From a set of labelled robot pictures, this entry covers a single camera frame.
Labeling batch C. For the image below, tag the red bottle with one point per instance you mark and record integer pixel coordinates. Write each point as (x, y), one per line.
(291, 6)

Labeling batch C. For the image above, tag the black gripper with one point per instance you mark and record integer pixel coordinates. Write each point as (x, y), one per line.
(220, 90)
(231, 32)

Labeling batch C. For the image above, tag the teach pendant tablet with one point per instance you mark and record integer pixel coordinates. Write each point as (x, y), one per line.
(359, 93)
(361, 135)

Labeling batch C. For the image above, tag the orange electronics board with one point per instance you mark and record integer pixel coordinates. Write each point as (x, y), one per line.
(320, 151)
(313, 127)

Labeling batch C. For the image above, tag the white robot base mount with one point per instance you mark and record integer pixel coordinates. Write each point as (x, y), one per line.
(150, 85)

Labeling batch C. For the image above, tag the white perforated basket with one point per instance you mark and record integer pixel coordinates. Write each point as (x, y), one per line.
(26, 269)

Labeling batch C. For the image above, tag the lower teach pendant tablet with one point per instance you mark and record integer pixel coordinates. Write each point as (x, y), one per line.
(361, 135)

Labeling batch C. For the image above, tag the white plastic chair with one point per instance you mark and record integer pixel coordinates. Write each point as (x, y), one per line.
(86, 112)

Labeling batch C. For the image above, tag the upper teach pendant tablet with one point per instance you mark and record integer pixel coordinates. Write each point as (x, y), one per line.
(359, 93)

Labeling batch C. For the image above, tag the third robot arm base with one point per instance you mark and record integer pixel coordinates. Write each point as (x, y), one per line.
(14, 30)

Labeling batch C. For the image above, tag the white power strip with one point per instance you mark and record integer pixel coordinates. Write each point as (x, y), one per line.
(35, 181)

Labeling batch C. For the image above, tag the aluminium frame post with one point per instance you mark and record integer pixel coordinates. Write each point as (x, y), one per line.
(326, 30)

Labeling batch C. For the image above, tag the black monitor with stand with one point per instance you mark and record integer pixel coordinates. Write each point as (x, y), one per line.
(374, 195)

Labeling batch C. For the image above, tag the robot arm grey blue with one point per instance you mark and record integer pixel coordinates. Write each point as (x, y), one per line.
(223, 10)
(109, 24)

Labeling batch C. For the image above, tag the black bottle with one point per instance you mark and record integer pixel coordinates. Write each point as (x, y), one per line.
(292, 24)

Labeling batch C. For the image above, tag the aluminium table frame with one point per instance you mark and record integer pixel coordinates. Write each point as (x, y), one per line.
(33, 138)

====

=== What the task asks ===
What is needed is an exact transcription of every entry above.

=== Written solution ===
From a set of labelled robot pictures, this entry covers a single camera frame.
Labeling batch C. For the image below, tag the red bottle with one point per instance you mark and record integer pixel coordinates. Write each point as (x, y), one per line.
(291, 6)

Labeling batch C. For the image above, tag the black gripper with one point per instance you mark and record integer pixel coordinates. Write each point as (x, y), one per line.
(220, 90)
(231, 32)

Labeling batch C. For the image above, tag the teach pendant tablet with one point per instance you mark and record integer pixel coordinates. Write each point as (x, y), one per line.
(359, 93)
(361, 135)

Labeling batch C. For the image above, tag the orange electronics board with one point per instance you mark and record integer pixel coordinates. Write each point as (x, y), one per line.
(320, 151)
(313, 127)

Labeling batch C. For the image above, tag the white robot base mount with one point per instance you mark and record integer pixel coordinates. Write each point as (x, y), one per line.
(150, 85)

Labeling batch C. For the image above, tag the white perforated basket with one point per instance you mark and record integer pixel coordinates. Write each point as (x, y), one per line.
(26, 269)

Labeling batch C. For the image above, tag the lower teach pendant tablet with one point per instance you mark and record integer pixel coordinates. Write each point as (x, y), one per line.
(361, 135)

Labeling batch C. For the image above, tag the white plastic chair with one point per instance you mark and record integer pixel coordinates. Write each point as (x, y), one per line.
(86, 112)

Labeling batch C. For the image above, tag the upper teach pendant tablet with one point per instance you mark and record integer pixel coordinates. Write each point as (x, y), one per line.
(359, 93)

Labeling batch C. For the image above, tag the third robot arm base with one point per instance you mark and record integer pixel coordinates. Write each point as (x, y), one per line.
(14, 30)

Labeling batch C. For the image above, tag the white power strip with one point per instance you mark and record integer pixel coordinates. Write each point as (x, y), one per line.
(35, 181)

Labeling batch C. For the image above, tag the aluminium frame post with one point per instance you mark and record integer pixel coordinates. Write each point as (x, y), one per line.
(326, 30)

Labeling batch C. For the image above, tag the black monitor with stand with one point per instance you mark and record integer pixel coordinates. Write each point as (x, y), one per line.
(374, 195)

Labeling batch C. For the image above, tag the robot arm grey blue with one point per instance you mark and record integer pixel coordinates. Write each point as (x, y), one per line.
(223, 10)
(109, 24)

Labeling batch C. For the image above, tag the black bottle with one point per instance you mark and record integer pixel coordinates. Write each point as (x, y), one per line.
(292, 24)

Labeling batch C. For the image above, tag the aluminium table frame with one point per instance you mark and record integer pixel coordinates. Write each point as (x, y), one per line.
(33, 138)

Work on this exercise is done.